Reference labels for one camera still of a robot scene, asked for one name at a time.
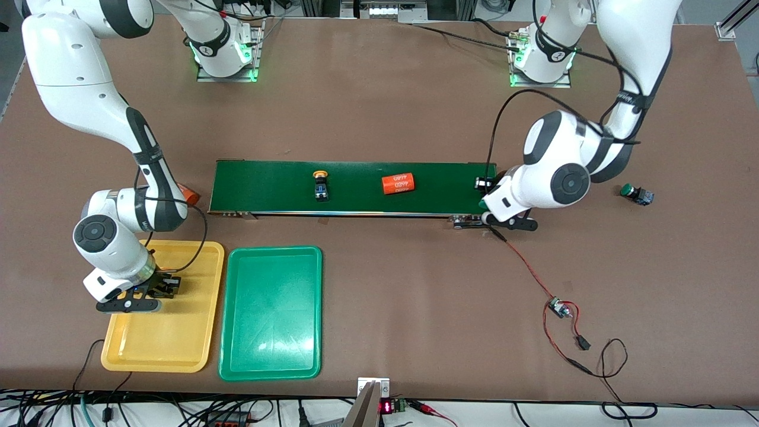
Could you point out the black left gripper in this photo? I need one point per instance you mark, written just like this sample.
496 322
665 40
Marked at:
493 181

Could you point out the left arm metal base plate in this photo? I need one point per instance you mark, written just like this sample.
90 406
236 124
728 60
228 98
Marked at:
563 85

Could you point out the orange cylinder white 4680 print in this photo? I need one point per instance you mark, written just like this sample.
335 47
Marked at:
191 194
398 184

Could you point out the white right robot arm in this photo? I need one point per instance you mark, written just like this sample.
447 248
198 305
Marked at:
71 71

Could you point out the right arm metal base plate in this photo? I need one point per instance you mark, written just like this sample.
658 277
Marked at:
258 53

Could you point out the red alligator clip lead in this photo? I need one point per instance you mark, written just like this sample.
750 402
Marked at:
428 408

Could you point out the grey wedge camera mount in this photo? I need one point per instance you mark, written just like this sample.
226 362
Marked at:
364 412

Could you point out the yellow plastic tray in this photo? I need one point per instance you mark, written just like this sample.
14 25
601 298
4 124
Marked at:
172 332

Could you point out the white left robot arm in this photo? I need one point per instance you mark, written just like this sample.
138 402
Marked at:
563 178

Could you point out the small metal bracket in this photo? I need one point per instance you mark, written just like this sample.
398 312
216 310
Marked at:
382 388

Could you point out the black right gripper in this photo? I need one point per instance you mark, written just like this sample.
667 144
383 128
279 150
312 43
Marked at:
159 281

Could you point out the aluminium frame profile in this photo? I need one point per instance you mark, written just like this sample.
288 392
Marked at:
732 24

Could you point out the red digit display module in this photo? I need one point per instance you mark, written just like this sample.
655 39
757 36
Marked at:
386 407

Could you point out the green plastic tray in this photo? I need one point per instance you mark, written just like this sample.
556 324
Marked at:
271 314

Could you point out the green conveyor belt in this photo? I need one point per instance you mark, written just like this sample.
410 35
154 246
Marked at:
356 190

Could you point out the small speed controller board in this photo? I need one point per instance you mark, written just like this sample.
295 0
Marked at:
557 308

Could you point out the orange black power strip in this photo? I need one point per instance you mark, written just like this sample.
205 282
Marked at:
228 421

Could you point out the white background device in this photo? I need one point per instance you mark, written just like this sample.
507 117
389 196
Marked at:
385 10

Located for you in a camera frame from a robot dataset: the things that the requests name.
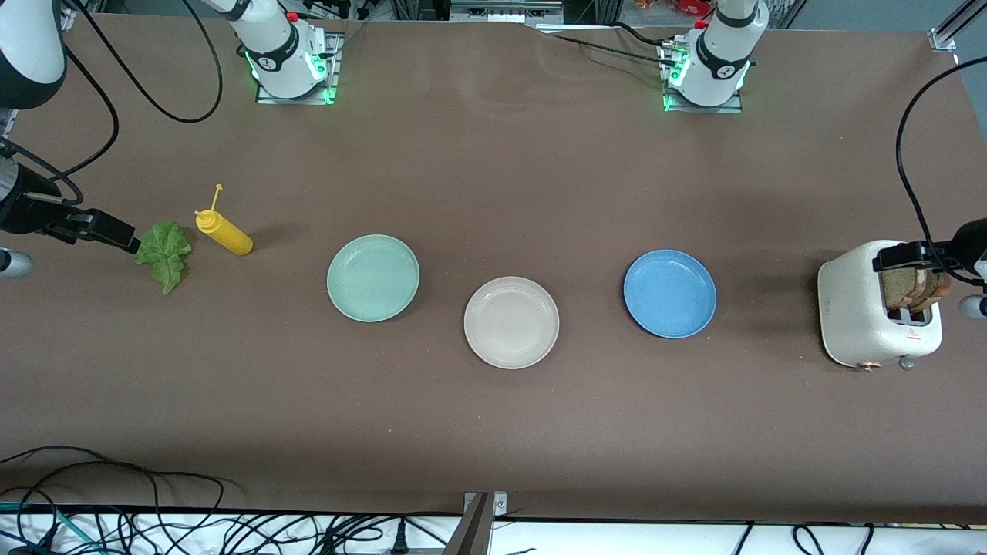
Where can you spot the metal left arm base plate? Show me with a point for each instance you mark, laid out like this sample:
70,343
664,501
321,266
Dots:
732,108

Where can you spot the blue plate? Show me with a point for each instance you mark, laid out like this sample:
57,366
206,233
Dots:
669,293

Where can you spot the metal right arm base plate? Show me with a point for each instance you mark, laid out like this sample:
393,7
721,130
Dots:
336,69

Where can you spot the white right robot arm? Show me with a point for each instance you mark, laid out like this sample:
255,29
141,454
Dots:
281,46

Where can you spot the yellow squeeze bottle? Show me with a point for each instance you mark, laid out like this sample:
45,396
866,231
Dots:
230,237

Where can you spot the metal background frame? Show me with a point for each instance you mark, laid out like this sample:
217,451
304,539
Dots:
505,11

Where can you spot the beige plate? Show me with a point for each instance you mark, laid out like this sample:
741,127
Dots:
511,322

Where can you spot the black power plug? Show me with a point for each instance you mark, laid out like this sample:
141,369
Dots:
399,539

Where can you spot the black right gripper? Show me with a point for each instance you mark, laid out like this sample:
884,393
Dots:
23,209

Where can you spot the white toaster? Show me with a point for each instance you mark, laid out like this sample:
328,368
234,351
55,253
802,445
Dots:
852,308

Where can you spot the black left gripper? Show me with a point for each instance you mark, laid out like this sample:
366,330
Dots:
968,242

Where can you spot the green plate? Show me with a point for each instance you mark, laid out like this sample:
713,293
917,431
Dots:
373,277

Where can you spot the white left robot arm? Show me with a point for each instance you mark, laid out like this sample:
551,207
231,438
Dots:
721,54

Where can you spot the green lettuce leaf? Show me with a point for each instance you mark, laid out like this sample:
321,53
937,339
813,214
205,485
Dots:
163,250

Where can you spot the brown bread slice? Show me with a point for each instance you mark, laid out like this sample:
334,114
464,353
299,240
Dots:
941,287
898,289

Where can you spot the metal table bracket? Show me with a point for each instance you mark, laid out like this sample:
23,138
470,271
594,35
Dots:
474,532

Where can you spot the red orange background items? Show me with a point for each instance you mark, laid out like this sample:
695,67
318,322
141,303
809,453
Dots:
678,6

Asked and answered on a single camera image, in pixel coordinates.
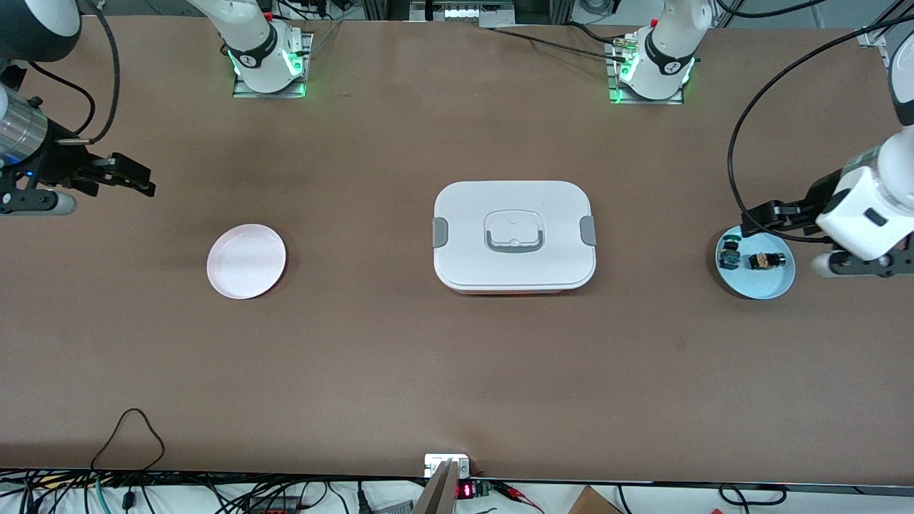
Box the black looped cable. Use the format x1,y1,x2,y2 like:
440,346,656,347
91,408,166,473

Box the small white bracket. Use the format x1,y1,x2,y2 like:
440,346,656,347
424,454,471,478

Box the pink round plate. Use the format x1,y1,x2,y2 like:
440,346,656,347
206,224,288,300

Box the black oval cable loop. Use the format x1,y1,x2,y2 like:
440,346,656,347
718,483,788,507

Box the black cable to arm base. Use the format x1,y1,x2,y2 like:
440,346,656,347
480,21,638,64

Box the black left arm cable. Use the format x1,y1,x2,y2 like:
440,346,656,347
727,13,914,246

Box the white lidded box grey latches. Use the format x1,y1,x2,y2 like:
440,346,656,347
432,180,598,296

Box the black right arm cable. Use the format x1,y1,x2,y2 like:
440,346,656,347
27,0,120,148

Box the aluminium frame rail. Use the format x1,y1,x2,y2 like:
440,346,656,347
855,0,914,72

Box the light blue round plate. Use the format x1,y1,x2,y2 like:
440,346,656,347
715,225,796,301

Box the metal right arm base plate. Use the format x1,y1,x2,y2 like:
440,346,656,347
232,31,315,99

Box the brown cardboard box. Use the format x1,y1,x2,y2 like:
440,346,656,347
568,485,624,514

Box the aluminium profile bar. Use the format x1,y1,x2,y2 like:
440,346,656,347
413,459,460,514

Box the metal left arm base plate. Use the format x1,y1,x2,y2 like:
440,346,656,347
605,39,685,106

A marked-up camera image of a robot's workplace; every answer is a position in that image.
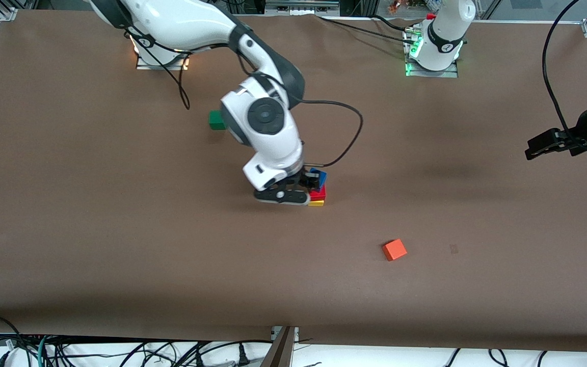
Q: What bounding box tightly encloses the blue cube block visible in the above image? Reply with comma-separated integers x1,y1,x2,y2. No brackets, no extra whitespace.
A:
309,168,328,192

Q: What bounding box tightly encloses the orange cube block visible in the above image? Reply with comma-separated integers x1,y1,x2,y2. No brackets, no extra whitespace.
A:
382,238,408,262

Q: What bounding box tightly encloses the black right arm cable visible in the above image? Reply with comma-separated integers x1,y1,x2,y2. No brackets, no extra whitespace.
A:
123,28,364,168

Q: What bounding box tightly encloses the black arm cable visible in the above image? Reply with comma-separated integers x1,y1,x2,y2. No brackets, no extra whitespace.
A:
123,28,364,168
542,0,580,139

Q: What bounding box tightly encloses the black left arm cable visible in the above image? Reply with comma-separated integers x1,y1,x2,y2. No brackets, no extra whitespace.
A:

▶ **Required action**:
Considering only the material above, set down every line from the one with "Could you point out the small speed" to the one with "Located for you", inclusive, exactly as written.

▶ **Task answer**:
Could you point out the small speed controller board in this photo? I need one point per instance you mark, written just like this sample.
295 0
Marked at:
557 308

Could you point out the orange black power strip in this photo? I need one point per instance you mark, written just like this sample.
205 282
Marked at:
228 421

Could you point out the white background device in this photo? I need one point per instance you mark, written just like this sample.
507 117
389 196
Marked at:
385 10

Located for you in a camera frame from a robot dataset: the things that the requests name.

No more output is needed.